In it Kiwi farms admits they were attacks and successfully breached. That's fine on it's own. It happens especially when you are a major target. But under the user impact statement the admin tells users they should assume their password was stolen.
But this admits they were storing the passwords in plain text or an ineffective form of hashing at best.
You cannot trust a website to store passwords correctly no matter how much they understand that they would be a target or no matter how big a company they are and ought to have the resources to be responsible. Look at how many corporate credit card leaks there have been. Each of them a demonstration of how armature data storage can be even when "professionals" are hired.
The answer is that we should not encourage a security model that requires users to give us something that might be valuable if taken from us if we can help it. Identifying who someone is in a verified way is not a new concept to people in tech. There is a right way to do it (if not several) and passwords are not it. We only continue to use them because the shock of moving to an alternative would be jarring to the average internet user. All sites are marketed and so no site wants to implement anything that would be jarring to a user even if that means putting their security interests last.
The correct solution is cryptographic signatures. It doesn't require 0-auth which has its own problems especially for privacy. And it means you are giving exactly zero data out that could allow someone to spoof you.

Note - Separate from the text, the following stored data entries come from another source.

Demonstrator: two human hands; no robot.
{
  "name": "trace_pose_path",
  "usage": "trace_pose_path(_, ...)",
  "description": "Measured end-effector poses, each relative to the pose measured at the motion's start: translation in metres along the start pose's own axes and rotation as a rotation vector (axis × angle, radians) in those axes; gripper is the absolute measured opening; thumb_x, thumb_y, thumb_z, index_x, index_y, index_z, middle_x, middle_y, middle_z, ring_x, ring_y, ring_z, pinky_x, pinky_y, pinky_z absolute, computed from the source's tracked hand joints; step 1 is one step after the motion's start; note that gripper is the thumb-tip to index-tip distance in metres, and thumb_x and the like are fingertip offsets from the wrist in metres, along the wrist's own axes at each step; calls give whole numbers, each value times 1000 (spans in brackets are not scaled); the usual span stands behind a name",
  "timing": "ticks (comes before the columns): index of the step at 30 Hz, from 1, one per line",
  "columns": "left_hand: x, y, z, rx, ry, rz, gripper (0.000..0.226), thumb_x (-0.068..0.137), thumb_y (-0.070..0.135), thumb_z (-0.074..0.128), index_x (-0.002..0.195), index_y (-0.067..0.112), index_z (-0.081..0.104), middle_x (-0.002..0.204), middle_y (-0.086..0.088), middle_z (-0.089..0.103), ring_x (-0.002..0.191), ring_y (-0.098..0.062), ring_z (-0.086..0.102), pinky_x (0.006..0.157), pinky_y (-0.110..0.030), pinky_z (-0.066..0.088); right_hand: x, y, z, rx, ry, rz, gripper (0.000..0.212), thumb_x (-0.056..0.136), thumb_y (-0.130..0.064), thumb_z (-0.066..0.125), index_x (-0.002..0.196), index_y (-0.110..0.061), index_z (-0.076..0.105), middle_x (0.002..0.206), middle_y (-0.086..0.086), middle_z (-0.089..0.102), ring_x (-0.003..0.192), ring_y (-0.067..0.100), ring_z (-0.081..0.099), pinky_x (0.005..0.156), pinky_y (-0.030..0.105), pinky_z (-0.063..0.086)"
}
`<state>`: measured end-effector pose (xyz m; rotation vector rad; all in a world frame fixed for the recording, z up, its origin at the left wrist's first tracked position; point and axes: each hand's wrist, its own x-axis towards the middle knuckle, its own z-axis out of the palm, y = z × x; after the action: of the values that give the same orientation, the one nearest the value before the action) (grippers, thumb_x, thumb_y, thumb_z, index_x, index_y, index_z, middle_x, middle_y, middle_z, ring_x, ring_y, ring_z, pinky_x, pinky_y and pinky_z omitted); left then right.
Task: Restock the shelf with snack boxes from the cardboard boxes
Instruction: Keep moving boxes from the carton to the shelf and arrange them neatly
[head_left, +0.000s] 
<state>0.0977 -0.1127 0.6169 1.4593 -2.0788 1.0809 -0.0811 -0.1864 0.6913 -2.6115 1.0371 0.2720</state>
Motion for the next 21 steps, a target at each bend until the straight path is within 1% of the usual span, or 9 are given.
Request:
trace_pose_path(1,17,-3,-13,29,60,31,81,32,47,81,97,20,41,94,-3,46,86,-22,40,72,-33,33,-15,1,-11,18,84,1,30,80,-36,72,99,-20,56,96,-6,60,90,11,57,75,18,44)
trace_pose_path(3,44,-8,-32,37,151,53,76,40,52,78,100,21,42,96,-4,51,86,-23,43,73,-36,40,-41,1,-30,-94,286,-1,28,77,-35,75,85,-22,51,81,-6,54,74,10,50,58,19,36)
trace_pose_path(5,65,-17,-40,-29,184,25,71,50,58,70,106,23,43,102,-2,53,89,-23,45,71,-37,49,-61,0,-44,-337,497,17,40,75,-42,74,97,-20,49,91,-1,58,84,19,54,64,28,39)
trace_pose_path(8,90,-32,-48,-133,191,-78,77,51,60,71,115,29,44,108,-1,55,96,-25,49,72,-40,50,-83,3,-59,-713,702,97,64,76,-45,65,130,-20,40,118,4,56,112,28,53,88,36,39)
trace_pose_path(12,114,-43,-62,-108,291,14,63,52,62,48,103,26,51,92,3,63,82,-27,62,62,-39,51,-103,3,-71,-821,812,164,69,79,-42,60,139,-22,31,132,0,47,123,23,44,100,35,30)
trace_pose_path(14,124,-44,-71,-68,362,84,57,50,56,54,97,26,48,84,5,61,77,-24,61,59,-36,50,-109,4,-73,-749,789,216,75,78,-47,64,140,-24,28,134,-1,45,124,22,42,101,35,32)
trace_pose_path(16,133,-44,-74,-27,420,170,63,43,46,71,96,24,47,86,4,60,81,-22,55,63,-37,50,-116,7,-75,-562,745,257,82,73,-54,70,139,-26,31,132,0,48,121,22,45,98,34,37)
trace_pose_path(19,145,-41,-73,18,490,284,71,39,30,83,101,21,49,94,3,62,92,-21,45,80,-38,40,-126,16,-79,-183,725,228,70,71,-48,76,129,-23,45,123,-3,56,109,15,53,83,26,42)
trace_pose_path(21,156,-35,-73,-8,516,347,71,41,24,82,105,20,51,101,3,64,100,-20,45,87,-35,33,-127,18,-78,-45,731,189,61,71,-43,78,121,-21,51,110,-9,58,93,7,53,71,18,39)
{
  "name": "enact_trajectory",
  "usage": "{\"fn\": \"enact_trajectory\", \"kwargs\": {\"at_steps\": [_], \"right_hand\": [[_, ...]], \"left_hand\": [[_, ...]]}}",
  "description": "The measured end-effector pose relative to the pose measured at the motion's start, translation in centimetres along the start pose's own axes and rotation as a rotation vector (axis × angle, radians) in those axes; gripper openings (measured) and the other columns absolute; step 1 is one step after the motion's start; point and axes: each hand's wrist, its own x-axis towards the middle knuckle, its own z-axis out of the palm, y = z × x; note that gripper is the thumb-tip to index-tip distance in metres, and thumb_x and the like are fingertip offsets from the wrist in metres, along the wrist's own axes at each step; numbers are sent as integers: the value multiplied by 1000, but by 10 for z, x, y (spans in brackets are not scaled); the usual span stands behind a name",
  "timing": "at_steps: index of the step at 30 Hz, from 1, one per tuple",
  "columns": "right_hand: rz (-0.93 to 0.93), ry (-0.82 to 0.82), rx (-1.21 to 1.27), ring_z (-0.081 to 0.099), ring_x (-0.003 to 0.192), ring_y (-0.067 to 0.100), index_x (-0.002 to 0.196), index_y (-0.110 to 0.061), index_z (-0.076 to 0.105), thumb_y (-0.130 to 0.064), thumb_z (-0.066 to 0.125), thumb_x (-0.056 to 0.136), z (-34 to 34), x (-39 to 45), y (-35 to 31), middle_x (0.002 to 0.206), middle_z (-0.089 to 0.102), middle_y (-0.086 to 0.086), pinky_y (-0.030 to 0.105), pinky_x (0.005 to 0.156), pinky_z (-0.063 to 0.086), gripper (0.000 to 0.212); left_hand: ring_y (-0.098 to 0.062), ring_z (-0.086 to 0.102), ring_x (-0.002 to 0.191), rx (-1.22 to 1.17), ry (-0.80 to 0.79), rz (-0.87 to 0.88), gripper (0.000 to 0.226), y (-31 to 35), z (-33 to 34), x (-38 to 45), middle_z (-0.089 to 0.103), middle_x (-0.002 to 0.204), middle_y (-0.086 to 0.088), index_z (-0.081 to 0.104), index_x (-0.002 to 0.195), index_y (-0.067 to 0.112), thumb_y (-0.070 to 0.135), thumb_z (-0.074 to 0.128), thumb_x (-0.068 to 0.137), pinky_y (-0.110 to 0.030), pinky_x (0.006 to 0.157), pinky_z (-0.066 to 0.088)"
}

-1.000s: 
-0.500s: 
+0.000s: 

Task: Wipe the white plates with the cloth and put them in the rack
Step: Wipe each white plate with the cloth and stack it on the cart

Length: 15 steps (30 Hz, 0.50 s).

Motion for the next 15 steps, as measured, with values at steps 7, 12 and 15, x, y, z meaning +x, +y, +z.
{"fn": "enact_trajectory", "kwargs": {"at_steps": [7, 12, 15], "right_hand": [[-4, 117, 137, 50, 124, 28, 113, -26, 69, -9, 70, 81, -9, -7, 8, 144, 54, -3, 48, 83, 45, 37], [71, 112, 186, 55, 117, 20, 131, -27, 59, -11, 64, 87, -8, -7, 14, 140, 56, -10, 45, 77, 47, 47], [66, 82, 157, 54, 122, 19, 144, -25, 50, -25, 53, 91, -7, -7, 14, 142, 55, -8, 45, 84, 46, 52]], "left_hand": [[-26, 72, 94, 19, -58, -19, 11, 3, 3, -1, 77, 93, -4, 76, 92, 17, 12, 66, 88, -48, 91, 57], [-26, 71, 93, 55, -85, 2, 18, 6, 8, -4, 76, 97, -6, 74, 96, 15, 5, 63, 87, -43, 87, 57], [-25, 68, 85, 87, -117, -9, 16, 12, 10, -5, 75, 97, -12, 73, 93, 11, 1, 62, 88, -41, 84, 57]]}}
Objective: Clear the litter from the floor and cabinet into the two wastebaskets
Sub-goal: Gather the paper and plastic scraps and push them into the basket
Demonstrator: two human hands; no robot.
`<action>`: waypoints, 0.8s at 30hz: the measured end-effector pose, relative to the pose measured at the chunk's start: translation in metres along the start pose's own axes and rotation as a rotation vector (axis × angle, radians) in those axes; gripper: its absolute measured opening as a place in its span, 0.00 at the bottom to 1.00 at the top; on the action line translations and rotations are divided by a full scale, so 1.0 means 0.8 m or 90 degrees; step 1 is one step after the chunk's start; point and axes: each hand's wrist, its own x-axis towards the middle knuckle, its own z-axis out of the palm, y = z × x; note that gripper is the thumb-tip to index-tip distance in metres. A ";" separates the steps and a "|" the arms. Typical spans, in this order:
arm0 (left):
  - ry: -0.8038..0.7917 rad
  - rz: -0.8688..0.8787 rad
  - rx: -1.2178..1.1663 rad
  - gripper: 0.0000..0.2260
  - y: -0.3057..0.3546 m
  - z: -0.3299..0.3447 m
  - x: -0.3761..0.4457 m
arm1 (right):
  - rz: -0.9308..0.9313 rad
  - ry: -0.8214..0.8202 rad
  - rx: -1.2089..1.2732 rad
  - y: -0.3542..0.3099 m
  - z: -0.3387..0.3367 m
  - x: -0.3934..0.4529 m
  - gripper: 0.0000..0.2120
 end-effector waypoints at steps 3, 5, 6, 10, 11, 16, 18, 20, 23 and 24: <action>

But wouldn't that require a second piece of software that users don't want to use? Well, if you are doing passwords correctly you are using a password manager and so you are already using a second piece of software. To the degree that a password manager can be added to a browser to simplify it's use so too can a key manager. Second there would be no store of a large list of unique passwords to keep synchronized across multiple computers often requiring your password manager to act as a middle man (scary). Instead one key would be all that would need to be mirrored across all devices and would cover all sites so no continuous synchronization is needed. If you want identities across sites to be unique a single key can be used to generate an unlimited number of other keys using the website as a muse for how to derive the daughter key, so you still need no continuous synchronization or third party facilitators.
But no site wants to be the first to scare users by asking them to participate in their own security, nor do they want to give up the alternative "solution" of 0-auth that helps them compromise user privacy and participate in data mining. The other reason why 0-auth / two factor authentication is a non-solution is it helps facilitate the ability to cut people off of services at will. If they can cut your phone or cut your email you lose everything, and you lose it much faster than if they did that to you now.
Why tell this to people who mostly don't build websites and mostly use them? Because when you see a company doing the right thing and getting rid of passwords (if they are swapping them for signatures) it helps if consumers understand that they are the good guys for it and to not get angry. That fear of consumer anger is what prevents things from actually being secure.
Also, demand that website owners store passwords better. @magora. We're not cleartext here are we?